┌─ DATA RECORDS
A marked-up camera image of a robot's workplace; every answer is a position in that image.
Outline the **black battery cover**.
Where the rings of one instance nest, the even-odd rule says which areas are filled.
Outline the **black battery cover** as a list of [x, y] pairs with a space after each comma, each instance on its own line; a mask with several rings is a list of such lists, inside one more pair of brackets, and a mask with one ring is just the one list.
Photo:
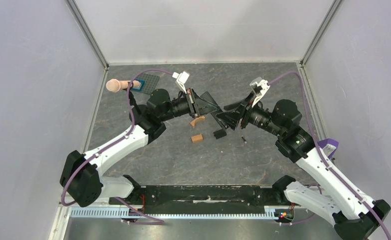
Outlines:
[[218, 140], [218, 139], [221, 139], [221, 138], [227, 136], [227, 132], [225, 129], [219, 129], [219, 130], [213, 132], [213, 136], [215, 137], [216, 140]]

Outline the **black remote control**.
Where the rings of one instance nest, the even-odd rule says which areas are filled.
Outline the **black remote control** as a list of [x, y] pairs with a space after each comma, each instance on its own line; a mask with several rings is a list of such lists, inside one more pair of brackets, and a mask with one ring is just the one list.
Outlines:
[[201, 98], [204, 102], [206, 102], [207, 104], [209, 104], [210, 107], [213, 107], [215, 108], [215, 110], [213, 112], [211, 112], [210, 114], [212, 115], [212, 117], [216, 120], [216, 122], [220, 125], [221, 129], [224, 129], [226, 130], [228, 128], [228, 126], [217, 116], [219, 113], [222, 113], [222, 109], [219, 105], [217, 105], [216, 103], [213, 103], [211, 101], [208, 101], [204, 98]]

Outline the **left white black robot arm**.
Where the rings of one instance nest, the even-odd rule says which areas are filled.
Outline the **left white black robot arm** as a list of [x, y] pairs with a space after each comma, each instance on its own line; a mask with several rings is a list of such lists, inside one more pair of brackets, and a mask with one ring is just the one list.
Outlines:
[[80, 153], [70, 152], [60, 176], [63, 190], [60, 202], [64, 206], [78, 204], [85, 208], [98, 198], [119, 197], [128, 204], [139, 201], [141, 192], [130, 177], [104, 177], [104, 173], [135, 150], [156, 140], [165, 130], [165, 122], [183, 115], [196, 119], [222, 112], [209, 92], [197, 95], [192, 88], [170, 98], [167, 90], [155, 89], [146, 104], [131, 100], [131, 126], [103, 145]]

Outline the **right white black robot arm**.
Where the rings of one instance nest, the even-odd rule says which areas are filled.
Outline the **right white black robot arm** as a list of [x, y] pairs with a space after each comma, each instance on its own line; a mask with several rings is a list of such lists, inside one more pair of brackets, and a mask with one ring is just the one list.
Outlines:
[[272, 111], [262, 109], [254, 96], [227, 105], [217, 115], [231, 129], [252, 124], [277, 137], [279, 152], [303, 169], [325, 190], [307, 188], [293, 177], [274, 183], [272, 198], [278, 204], [297, 204], [330, 223], [343, 240], [365, 240], [381, 227], [390, 212], [383, 199], [375, 200], [356, 187], [317, 146], [299, 123], [302, 114], [295, 102], [279, 100]]

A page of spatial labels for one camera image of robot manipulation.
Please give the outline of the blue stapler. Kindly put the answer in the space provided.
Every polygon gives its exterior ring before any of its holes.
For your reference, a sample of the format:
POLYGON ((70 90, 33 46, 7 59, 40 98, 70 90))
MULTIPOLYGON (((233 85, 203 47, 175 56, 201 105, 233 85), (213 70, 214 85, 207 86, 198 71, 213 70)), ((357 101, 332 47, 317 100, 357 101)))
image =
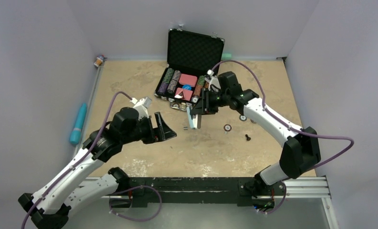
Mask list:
└─
Line count for the word "control": state how many lines of the listing hold it, and give only that number.

2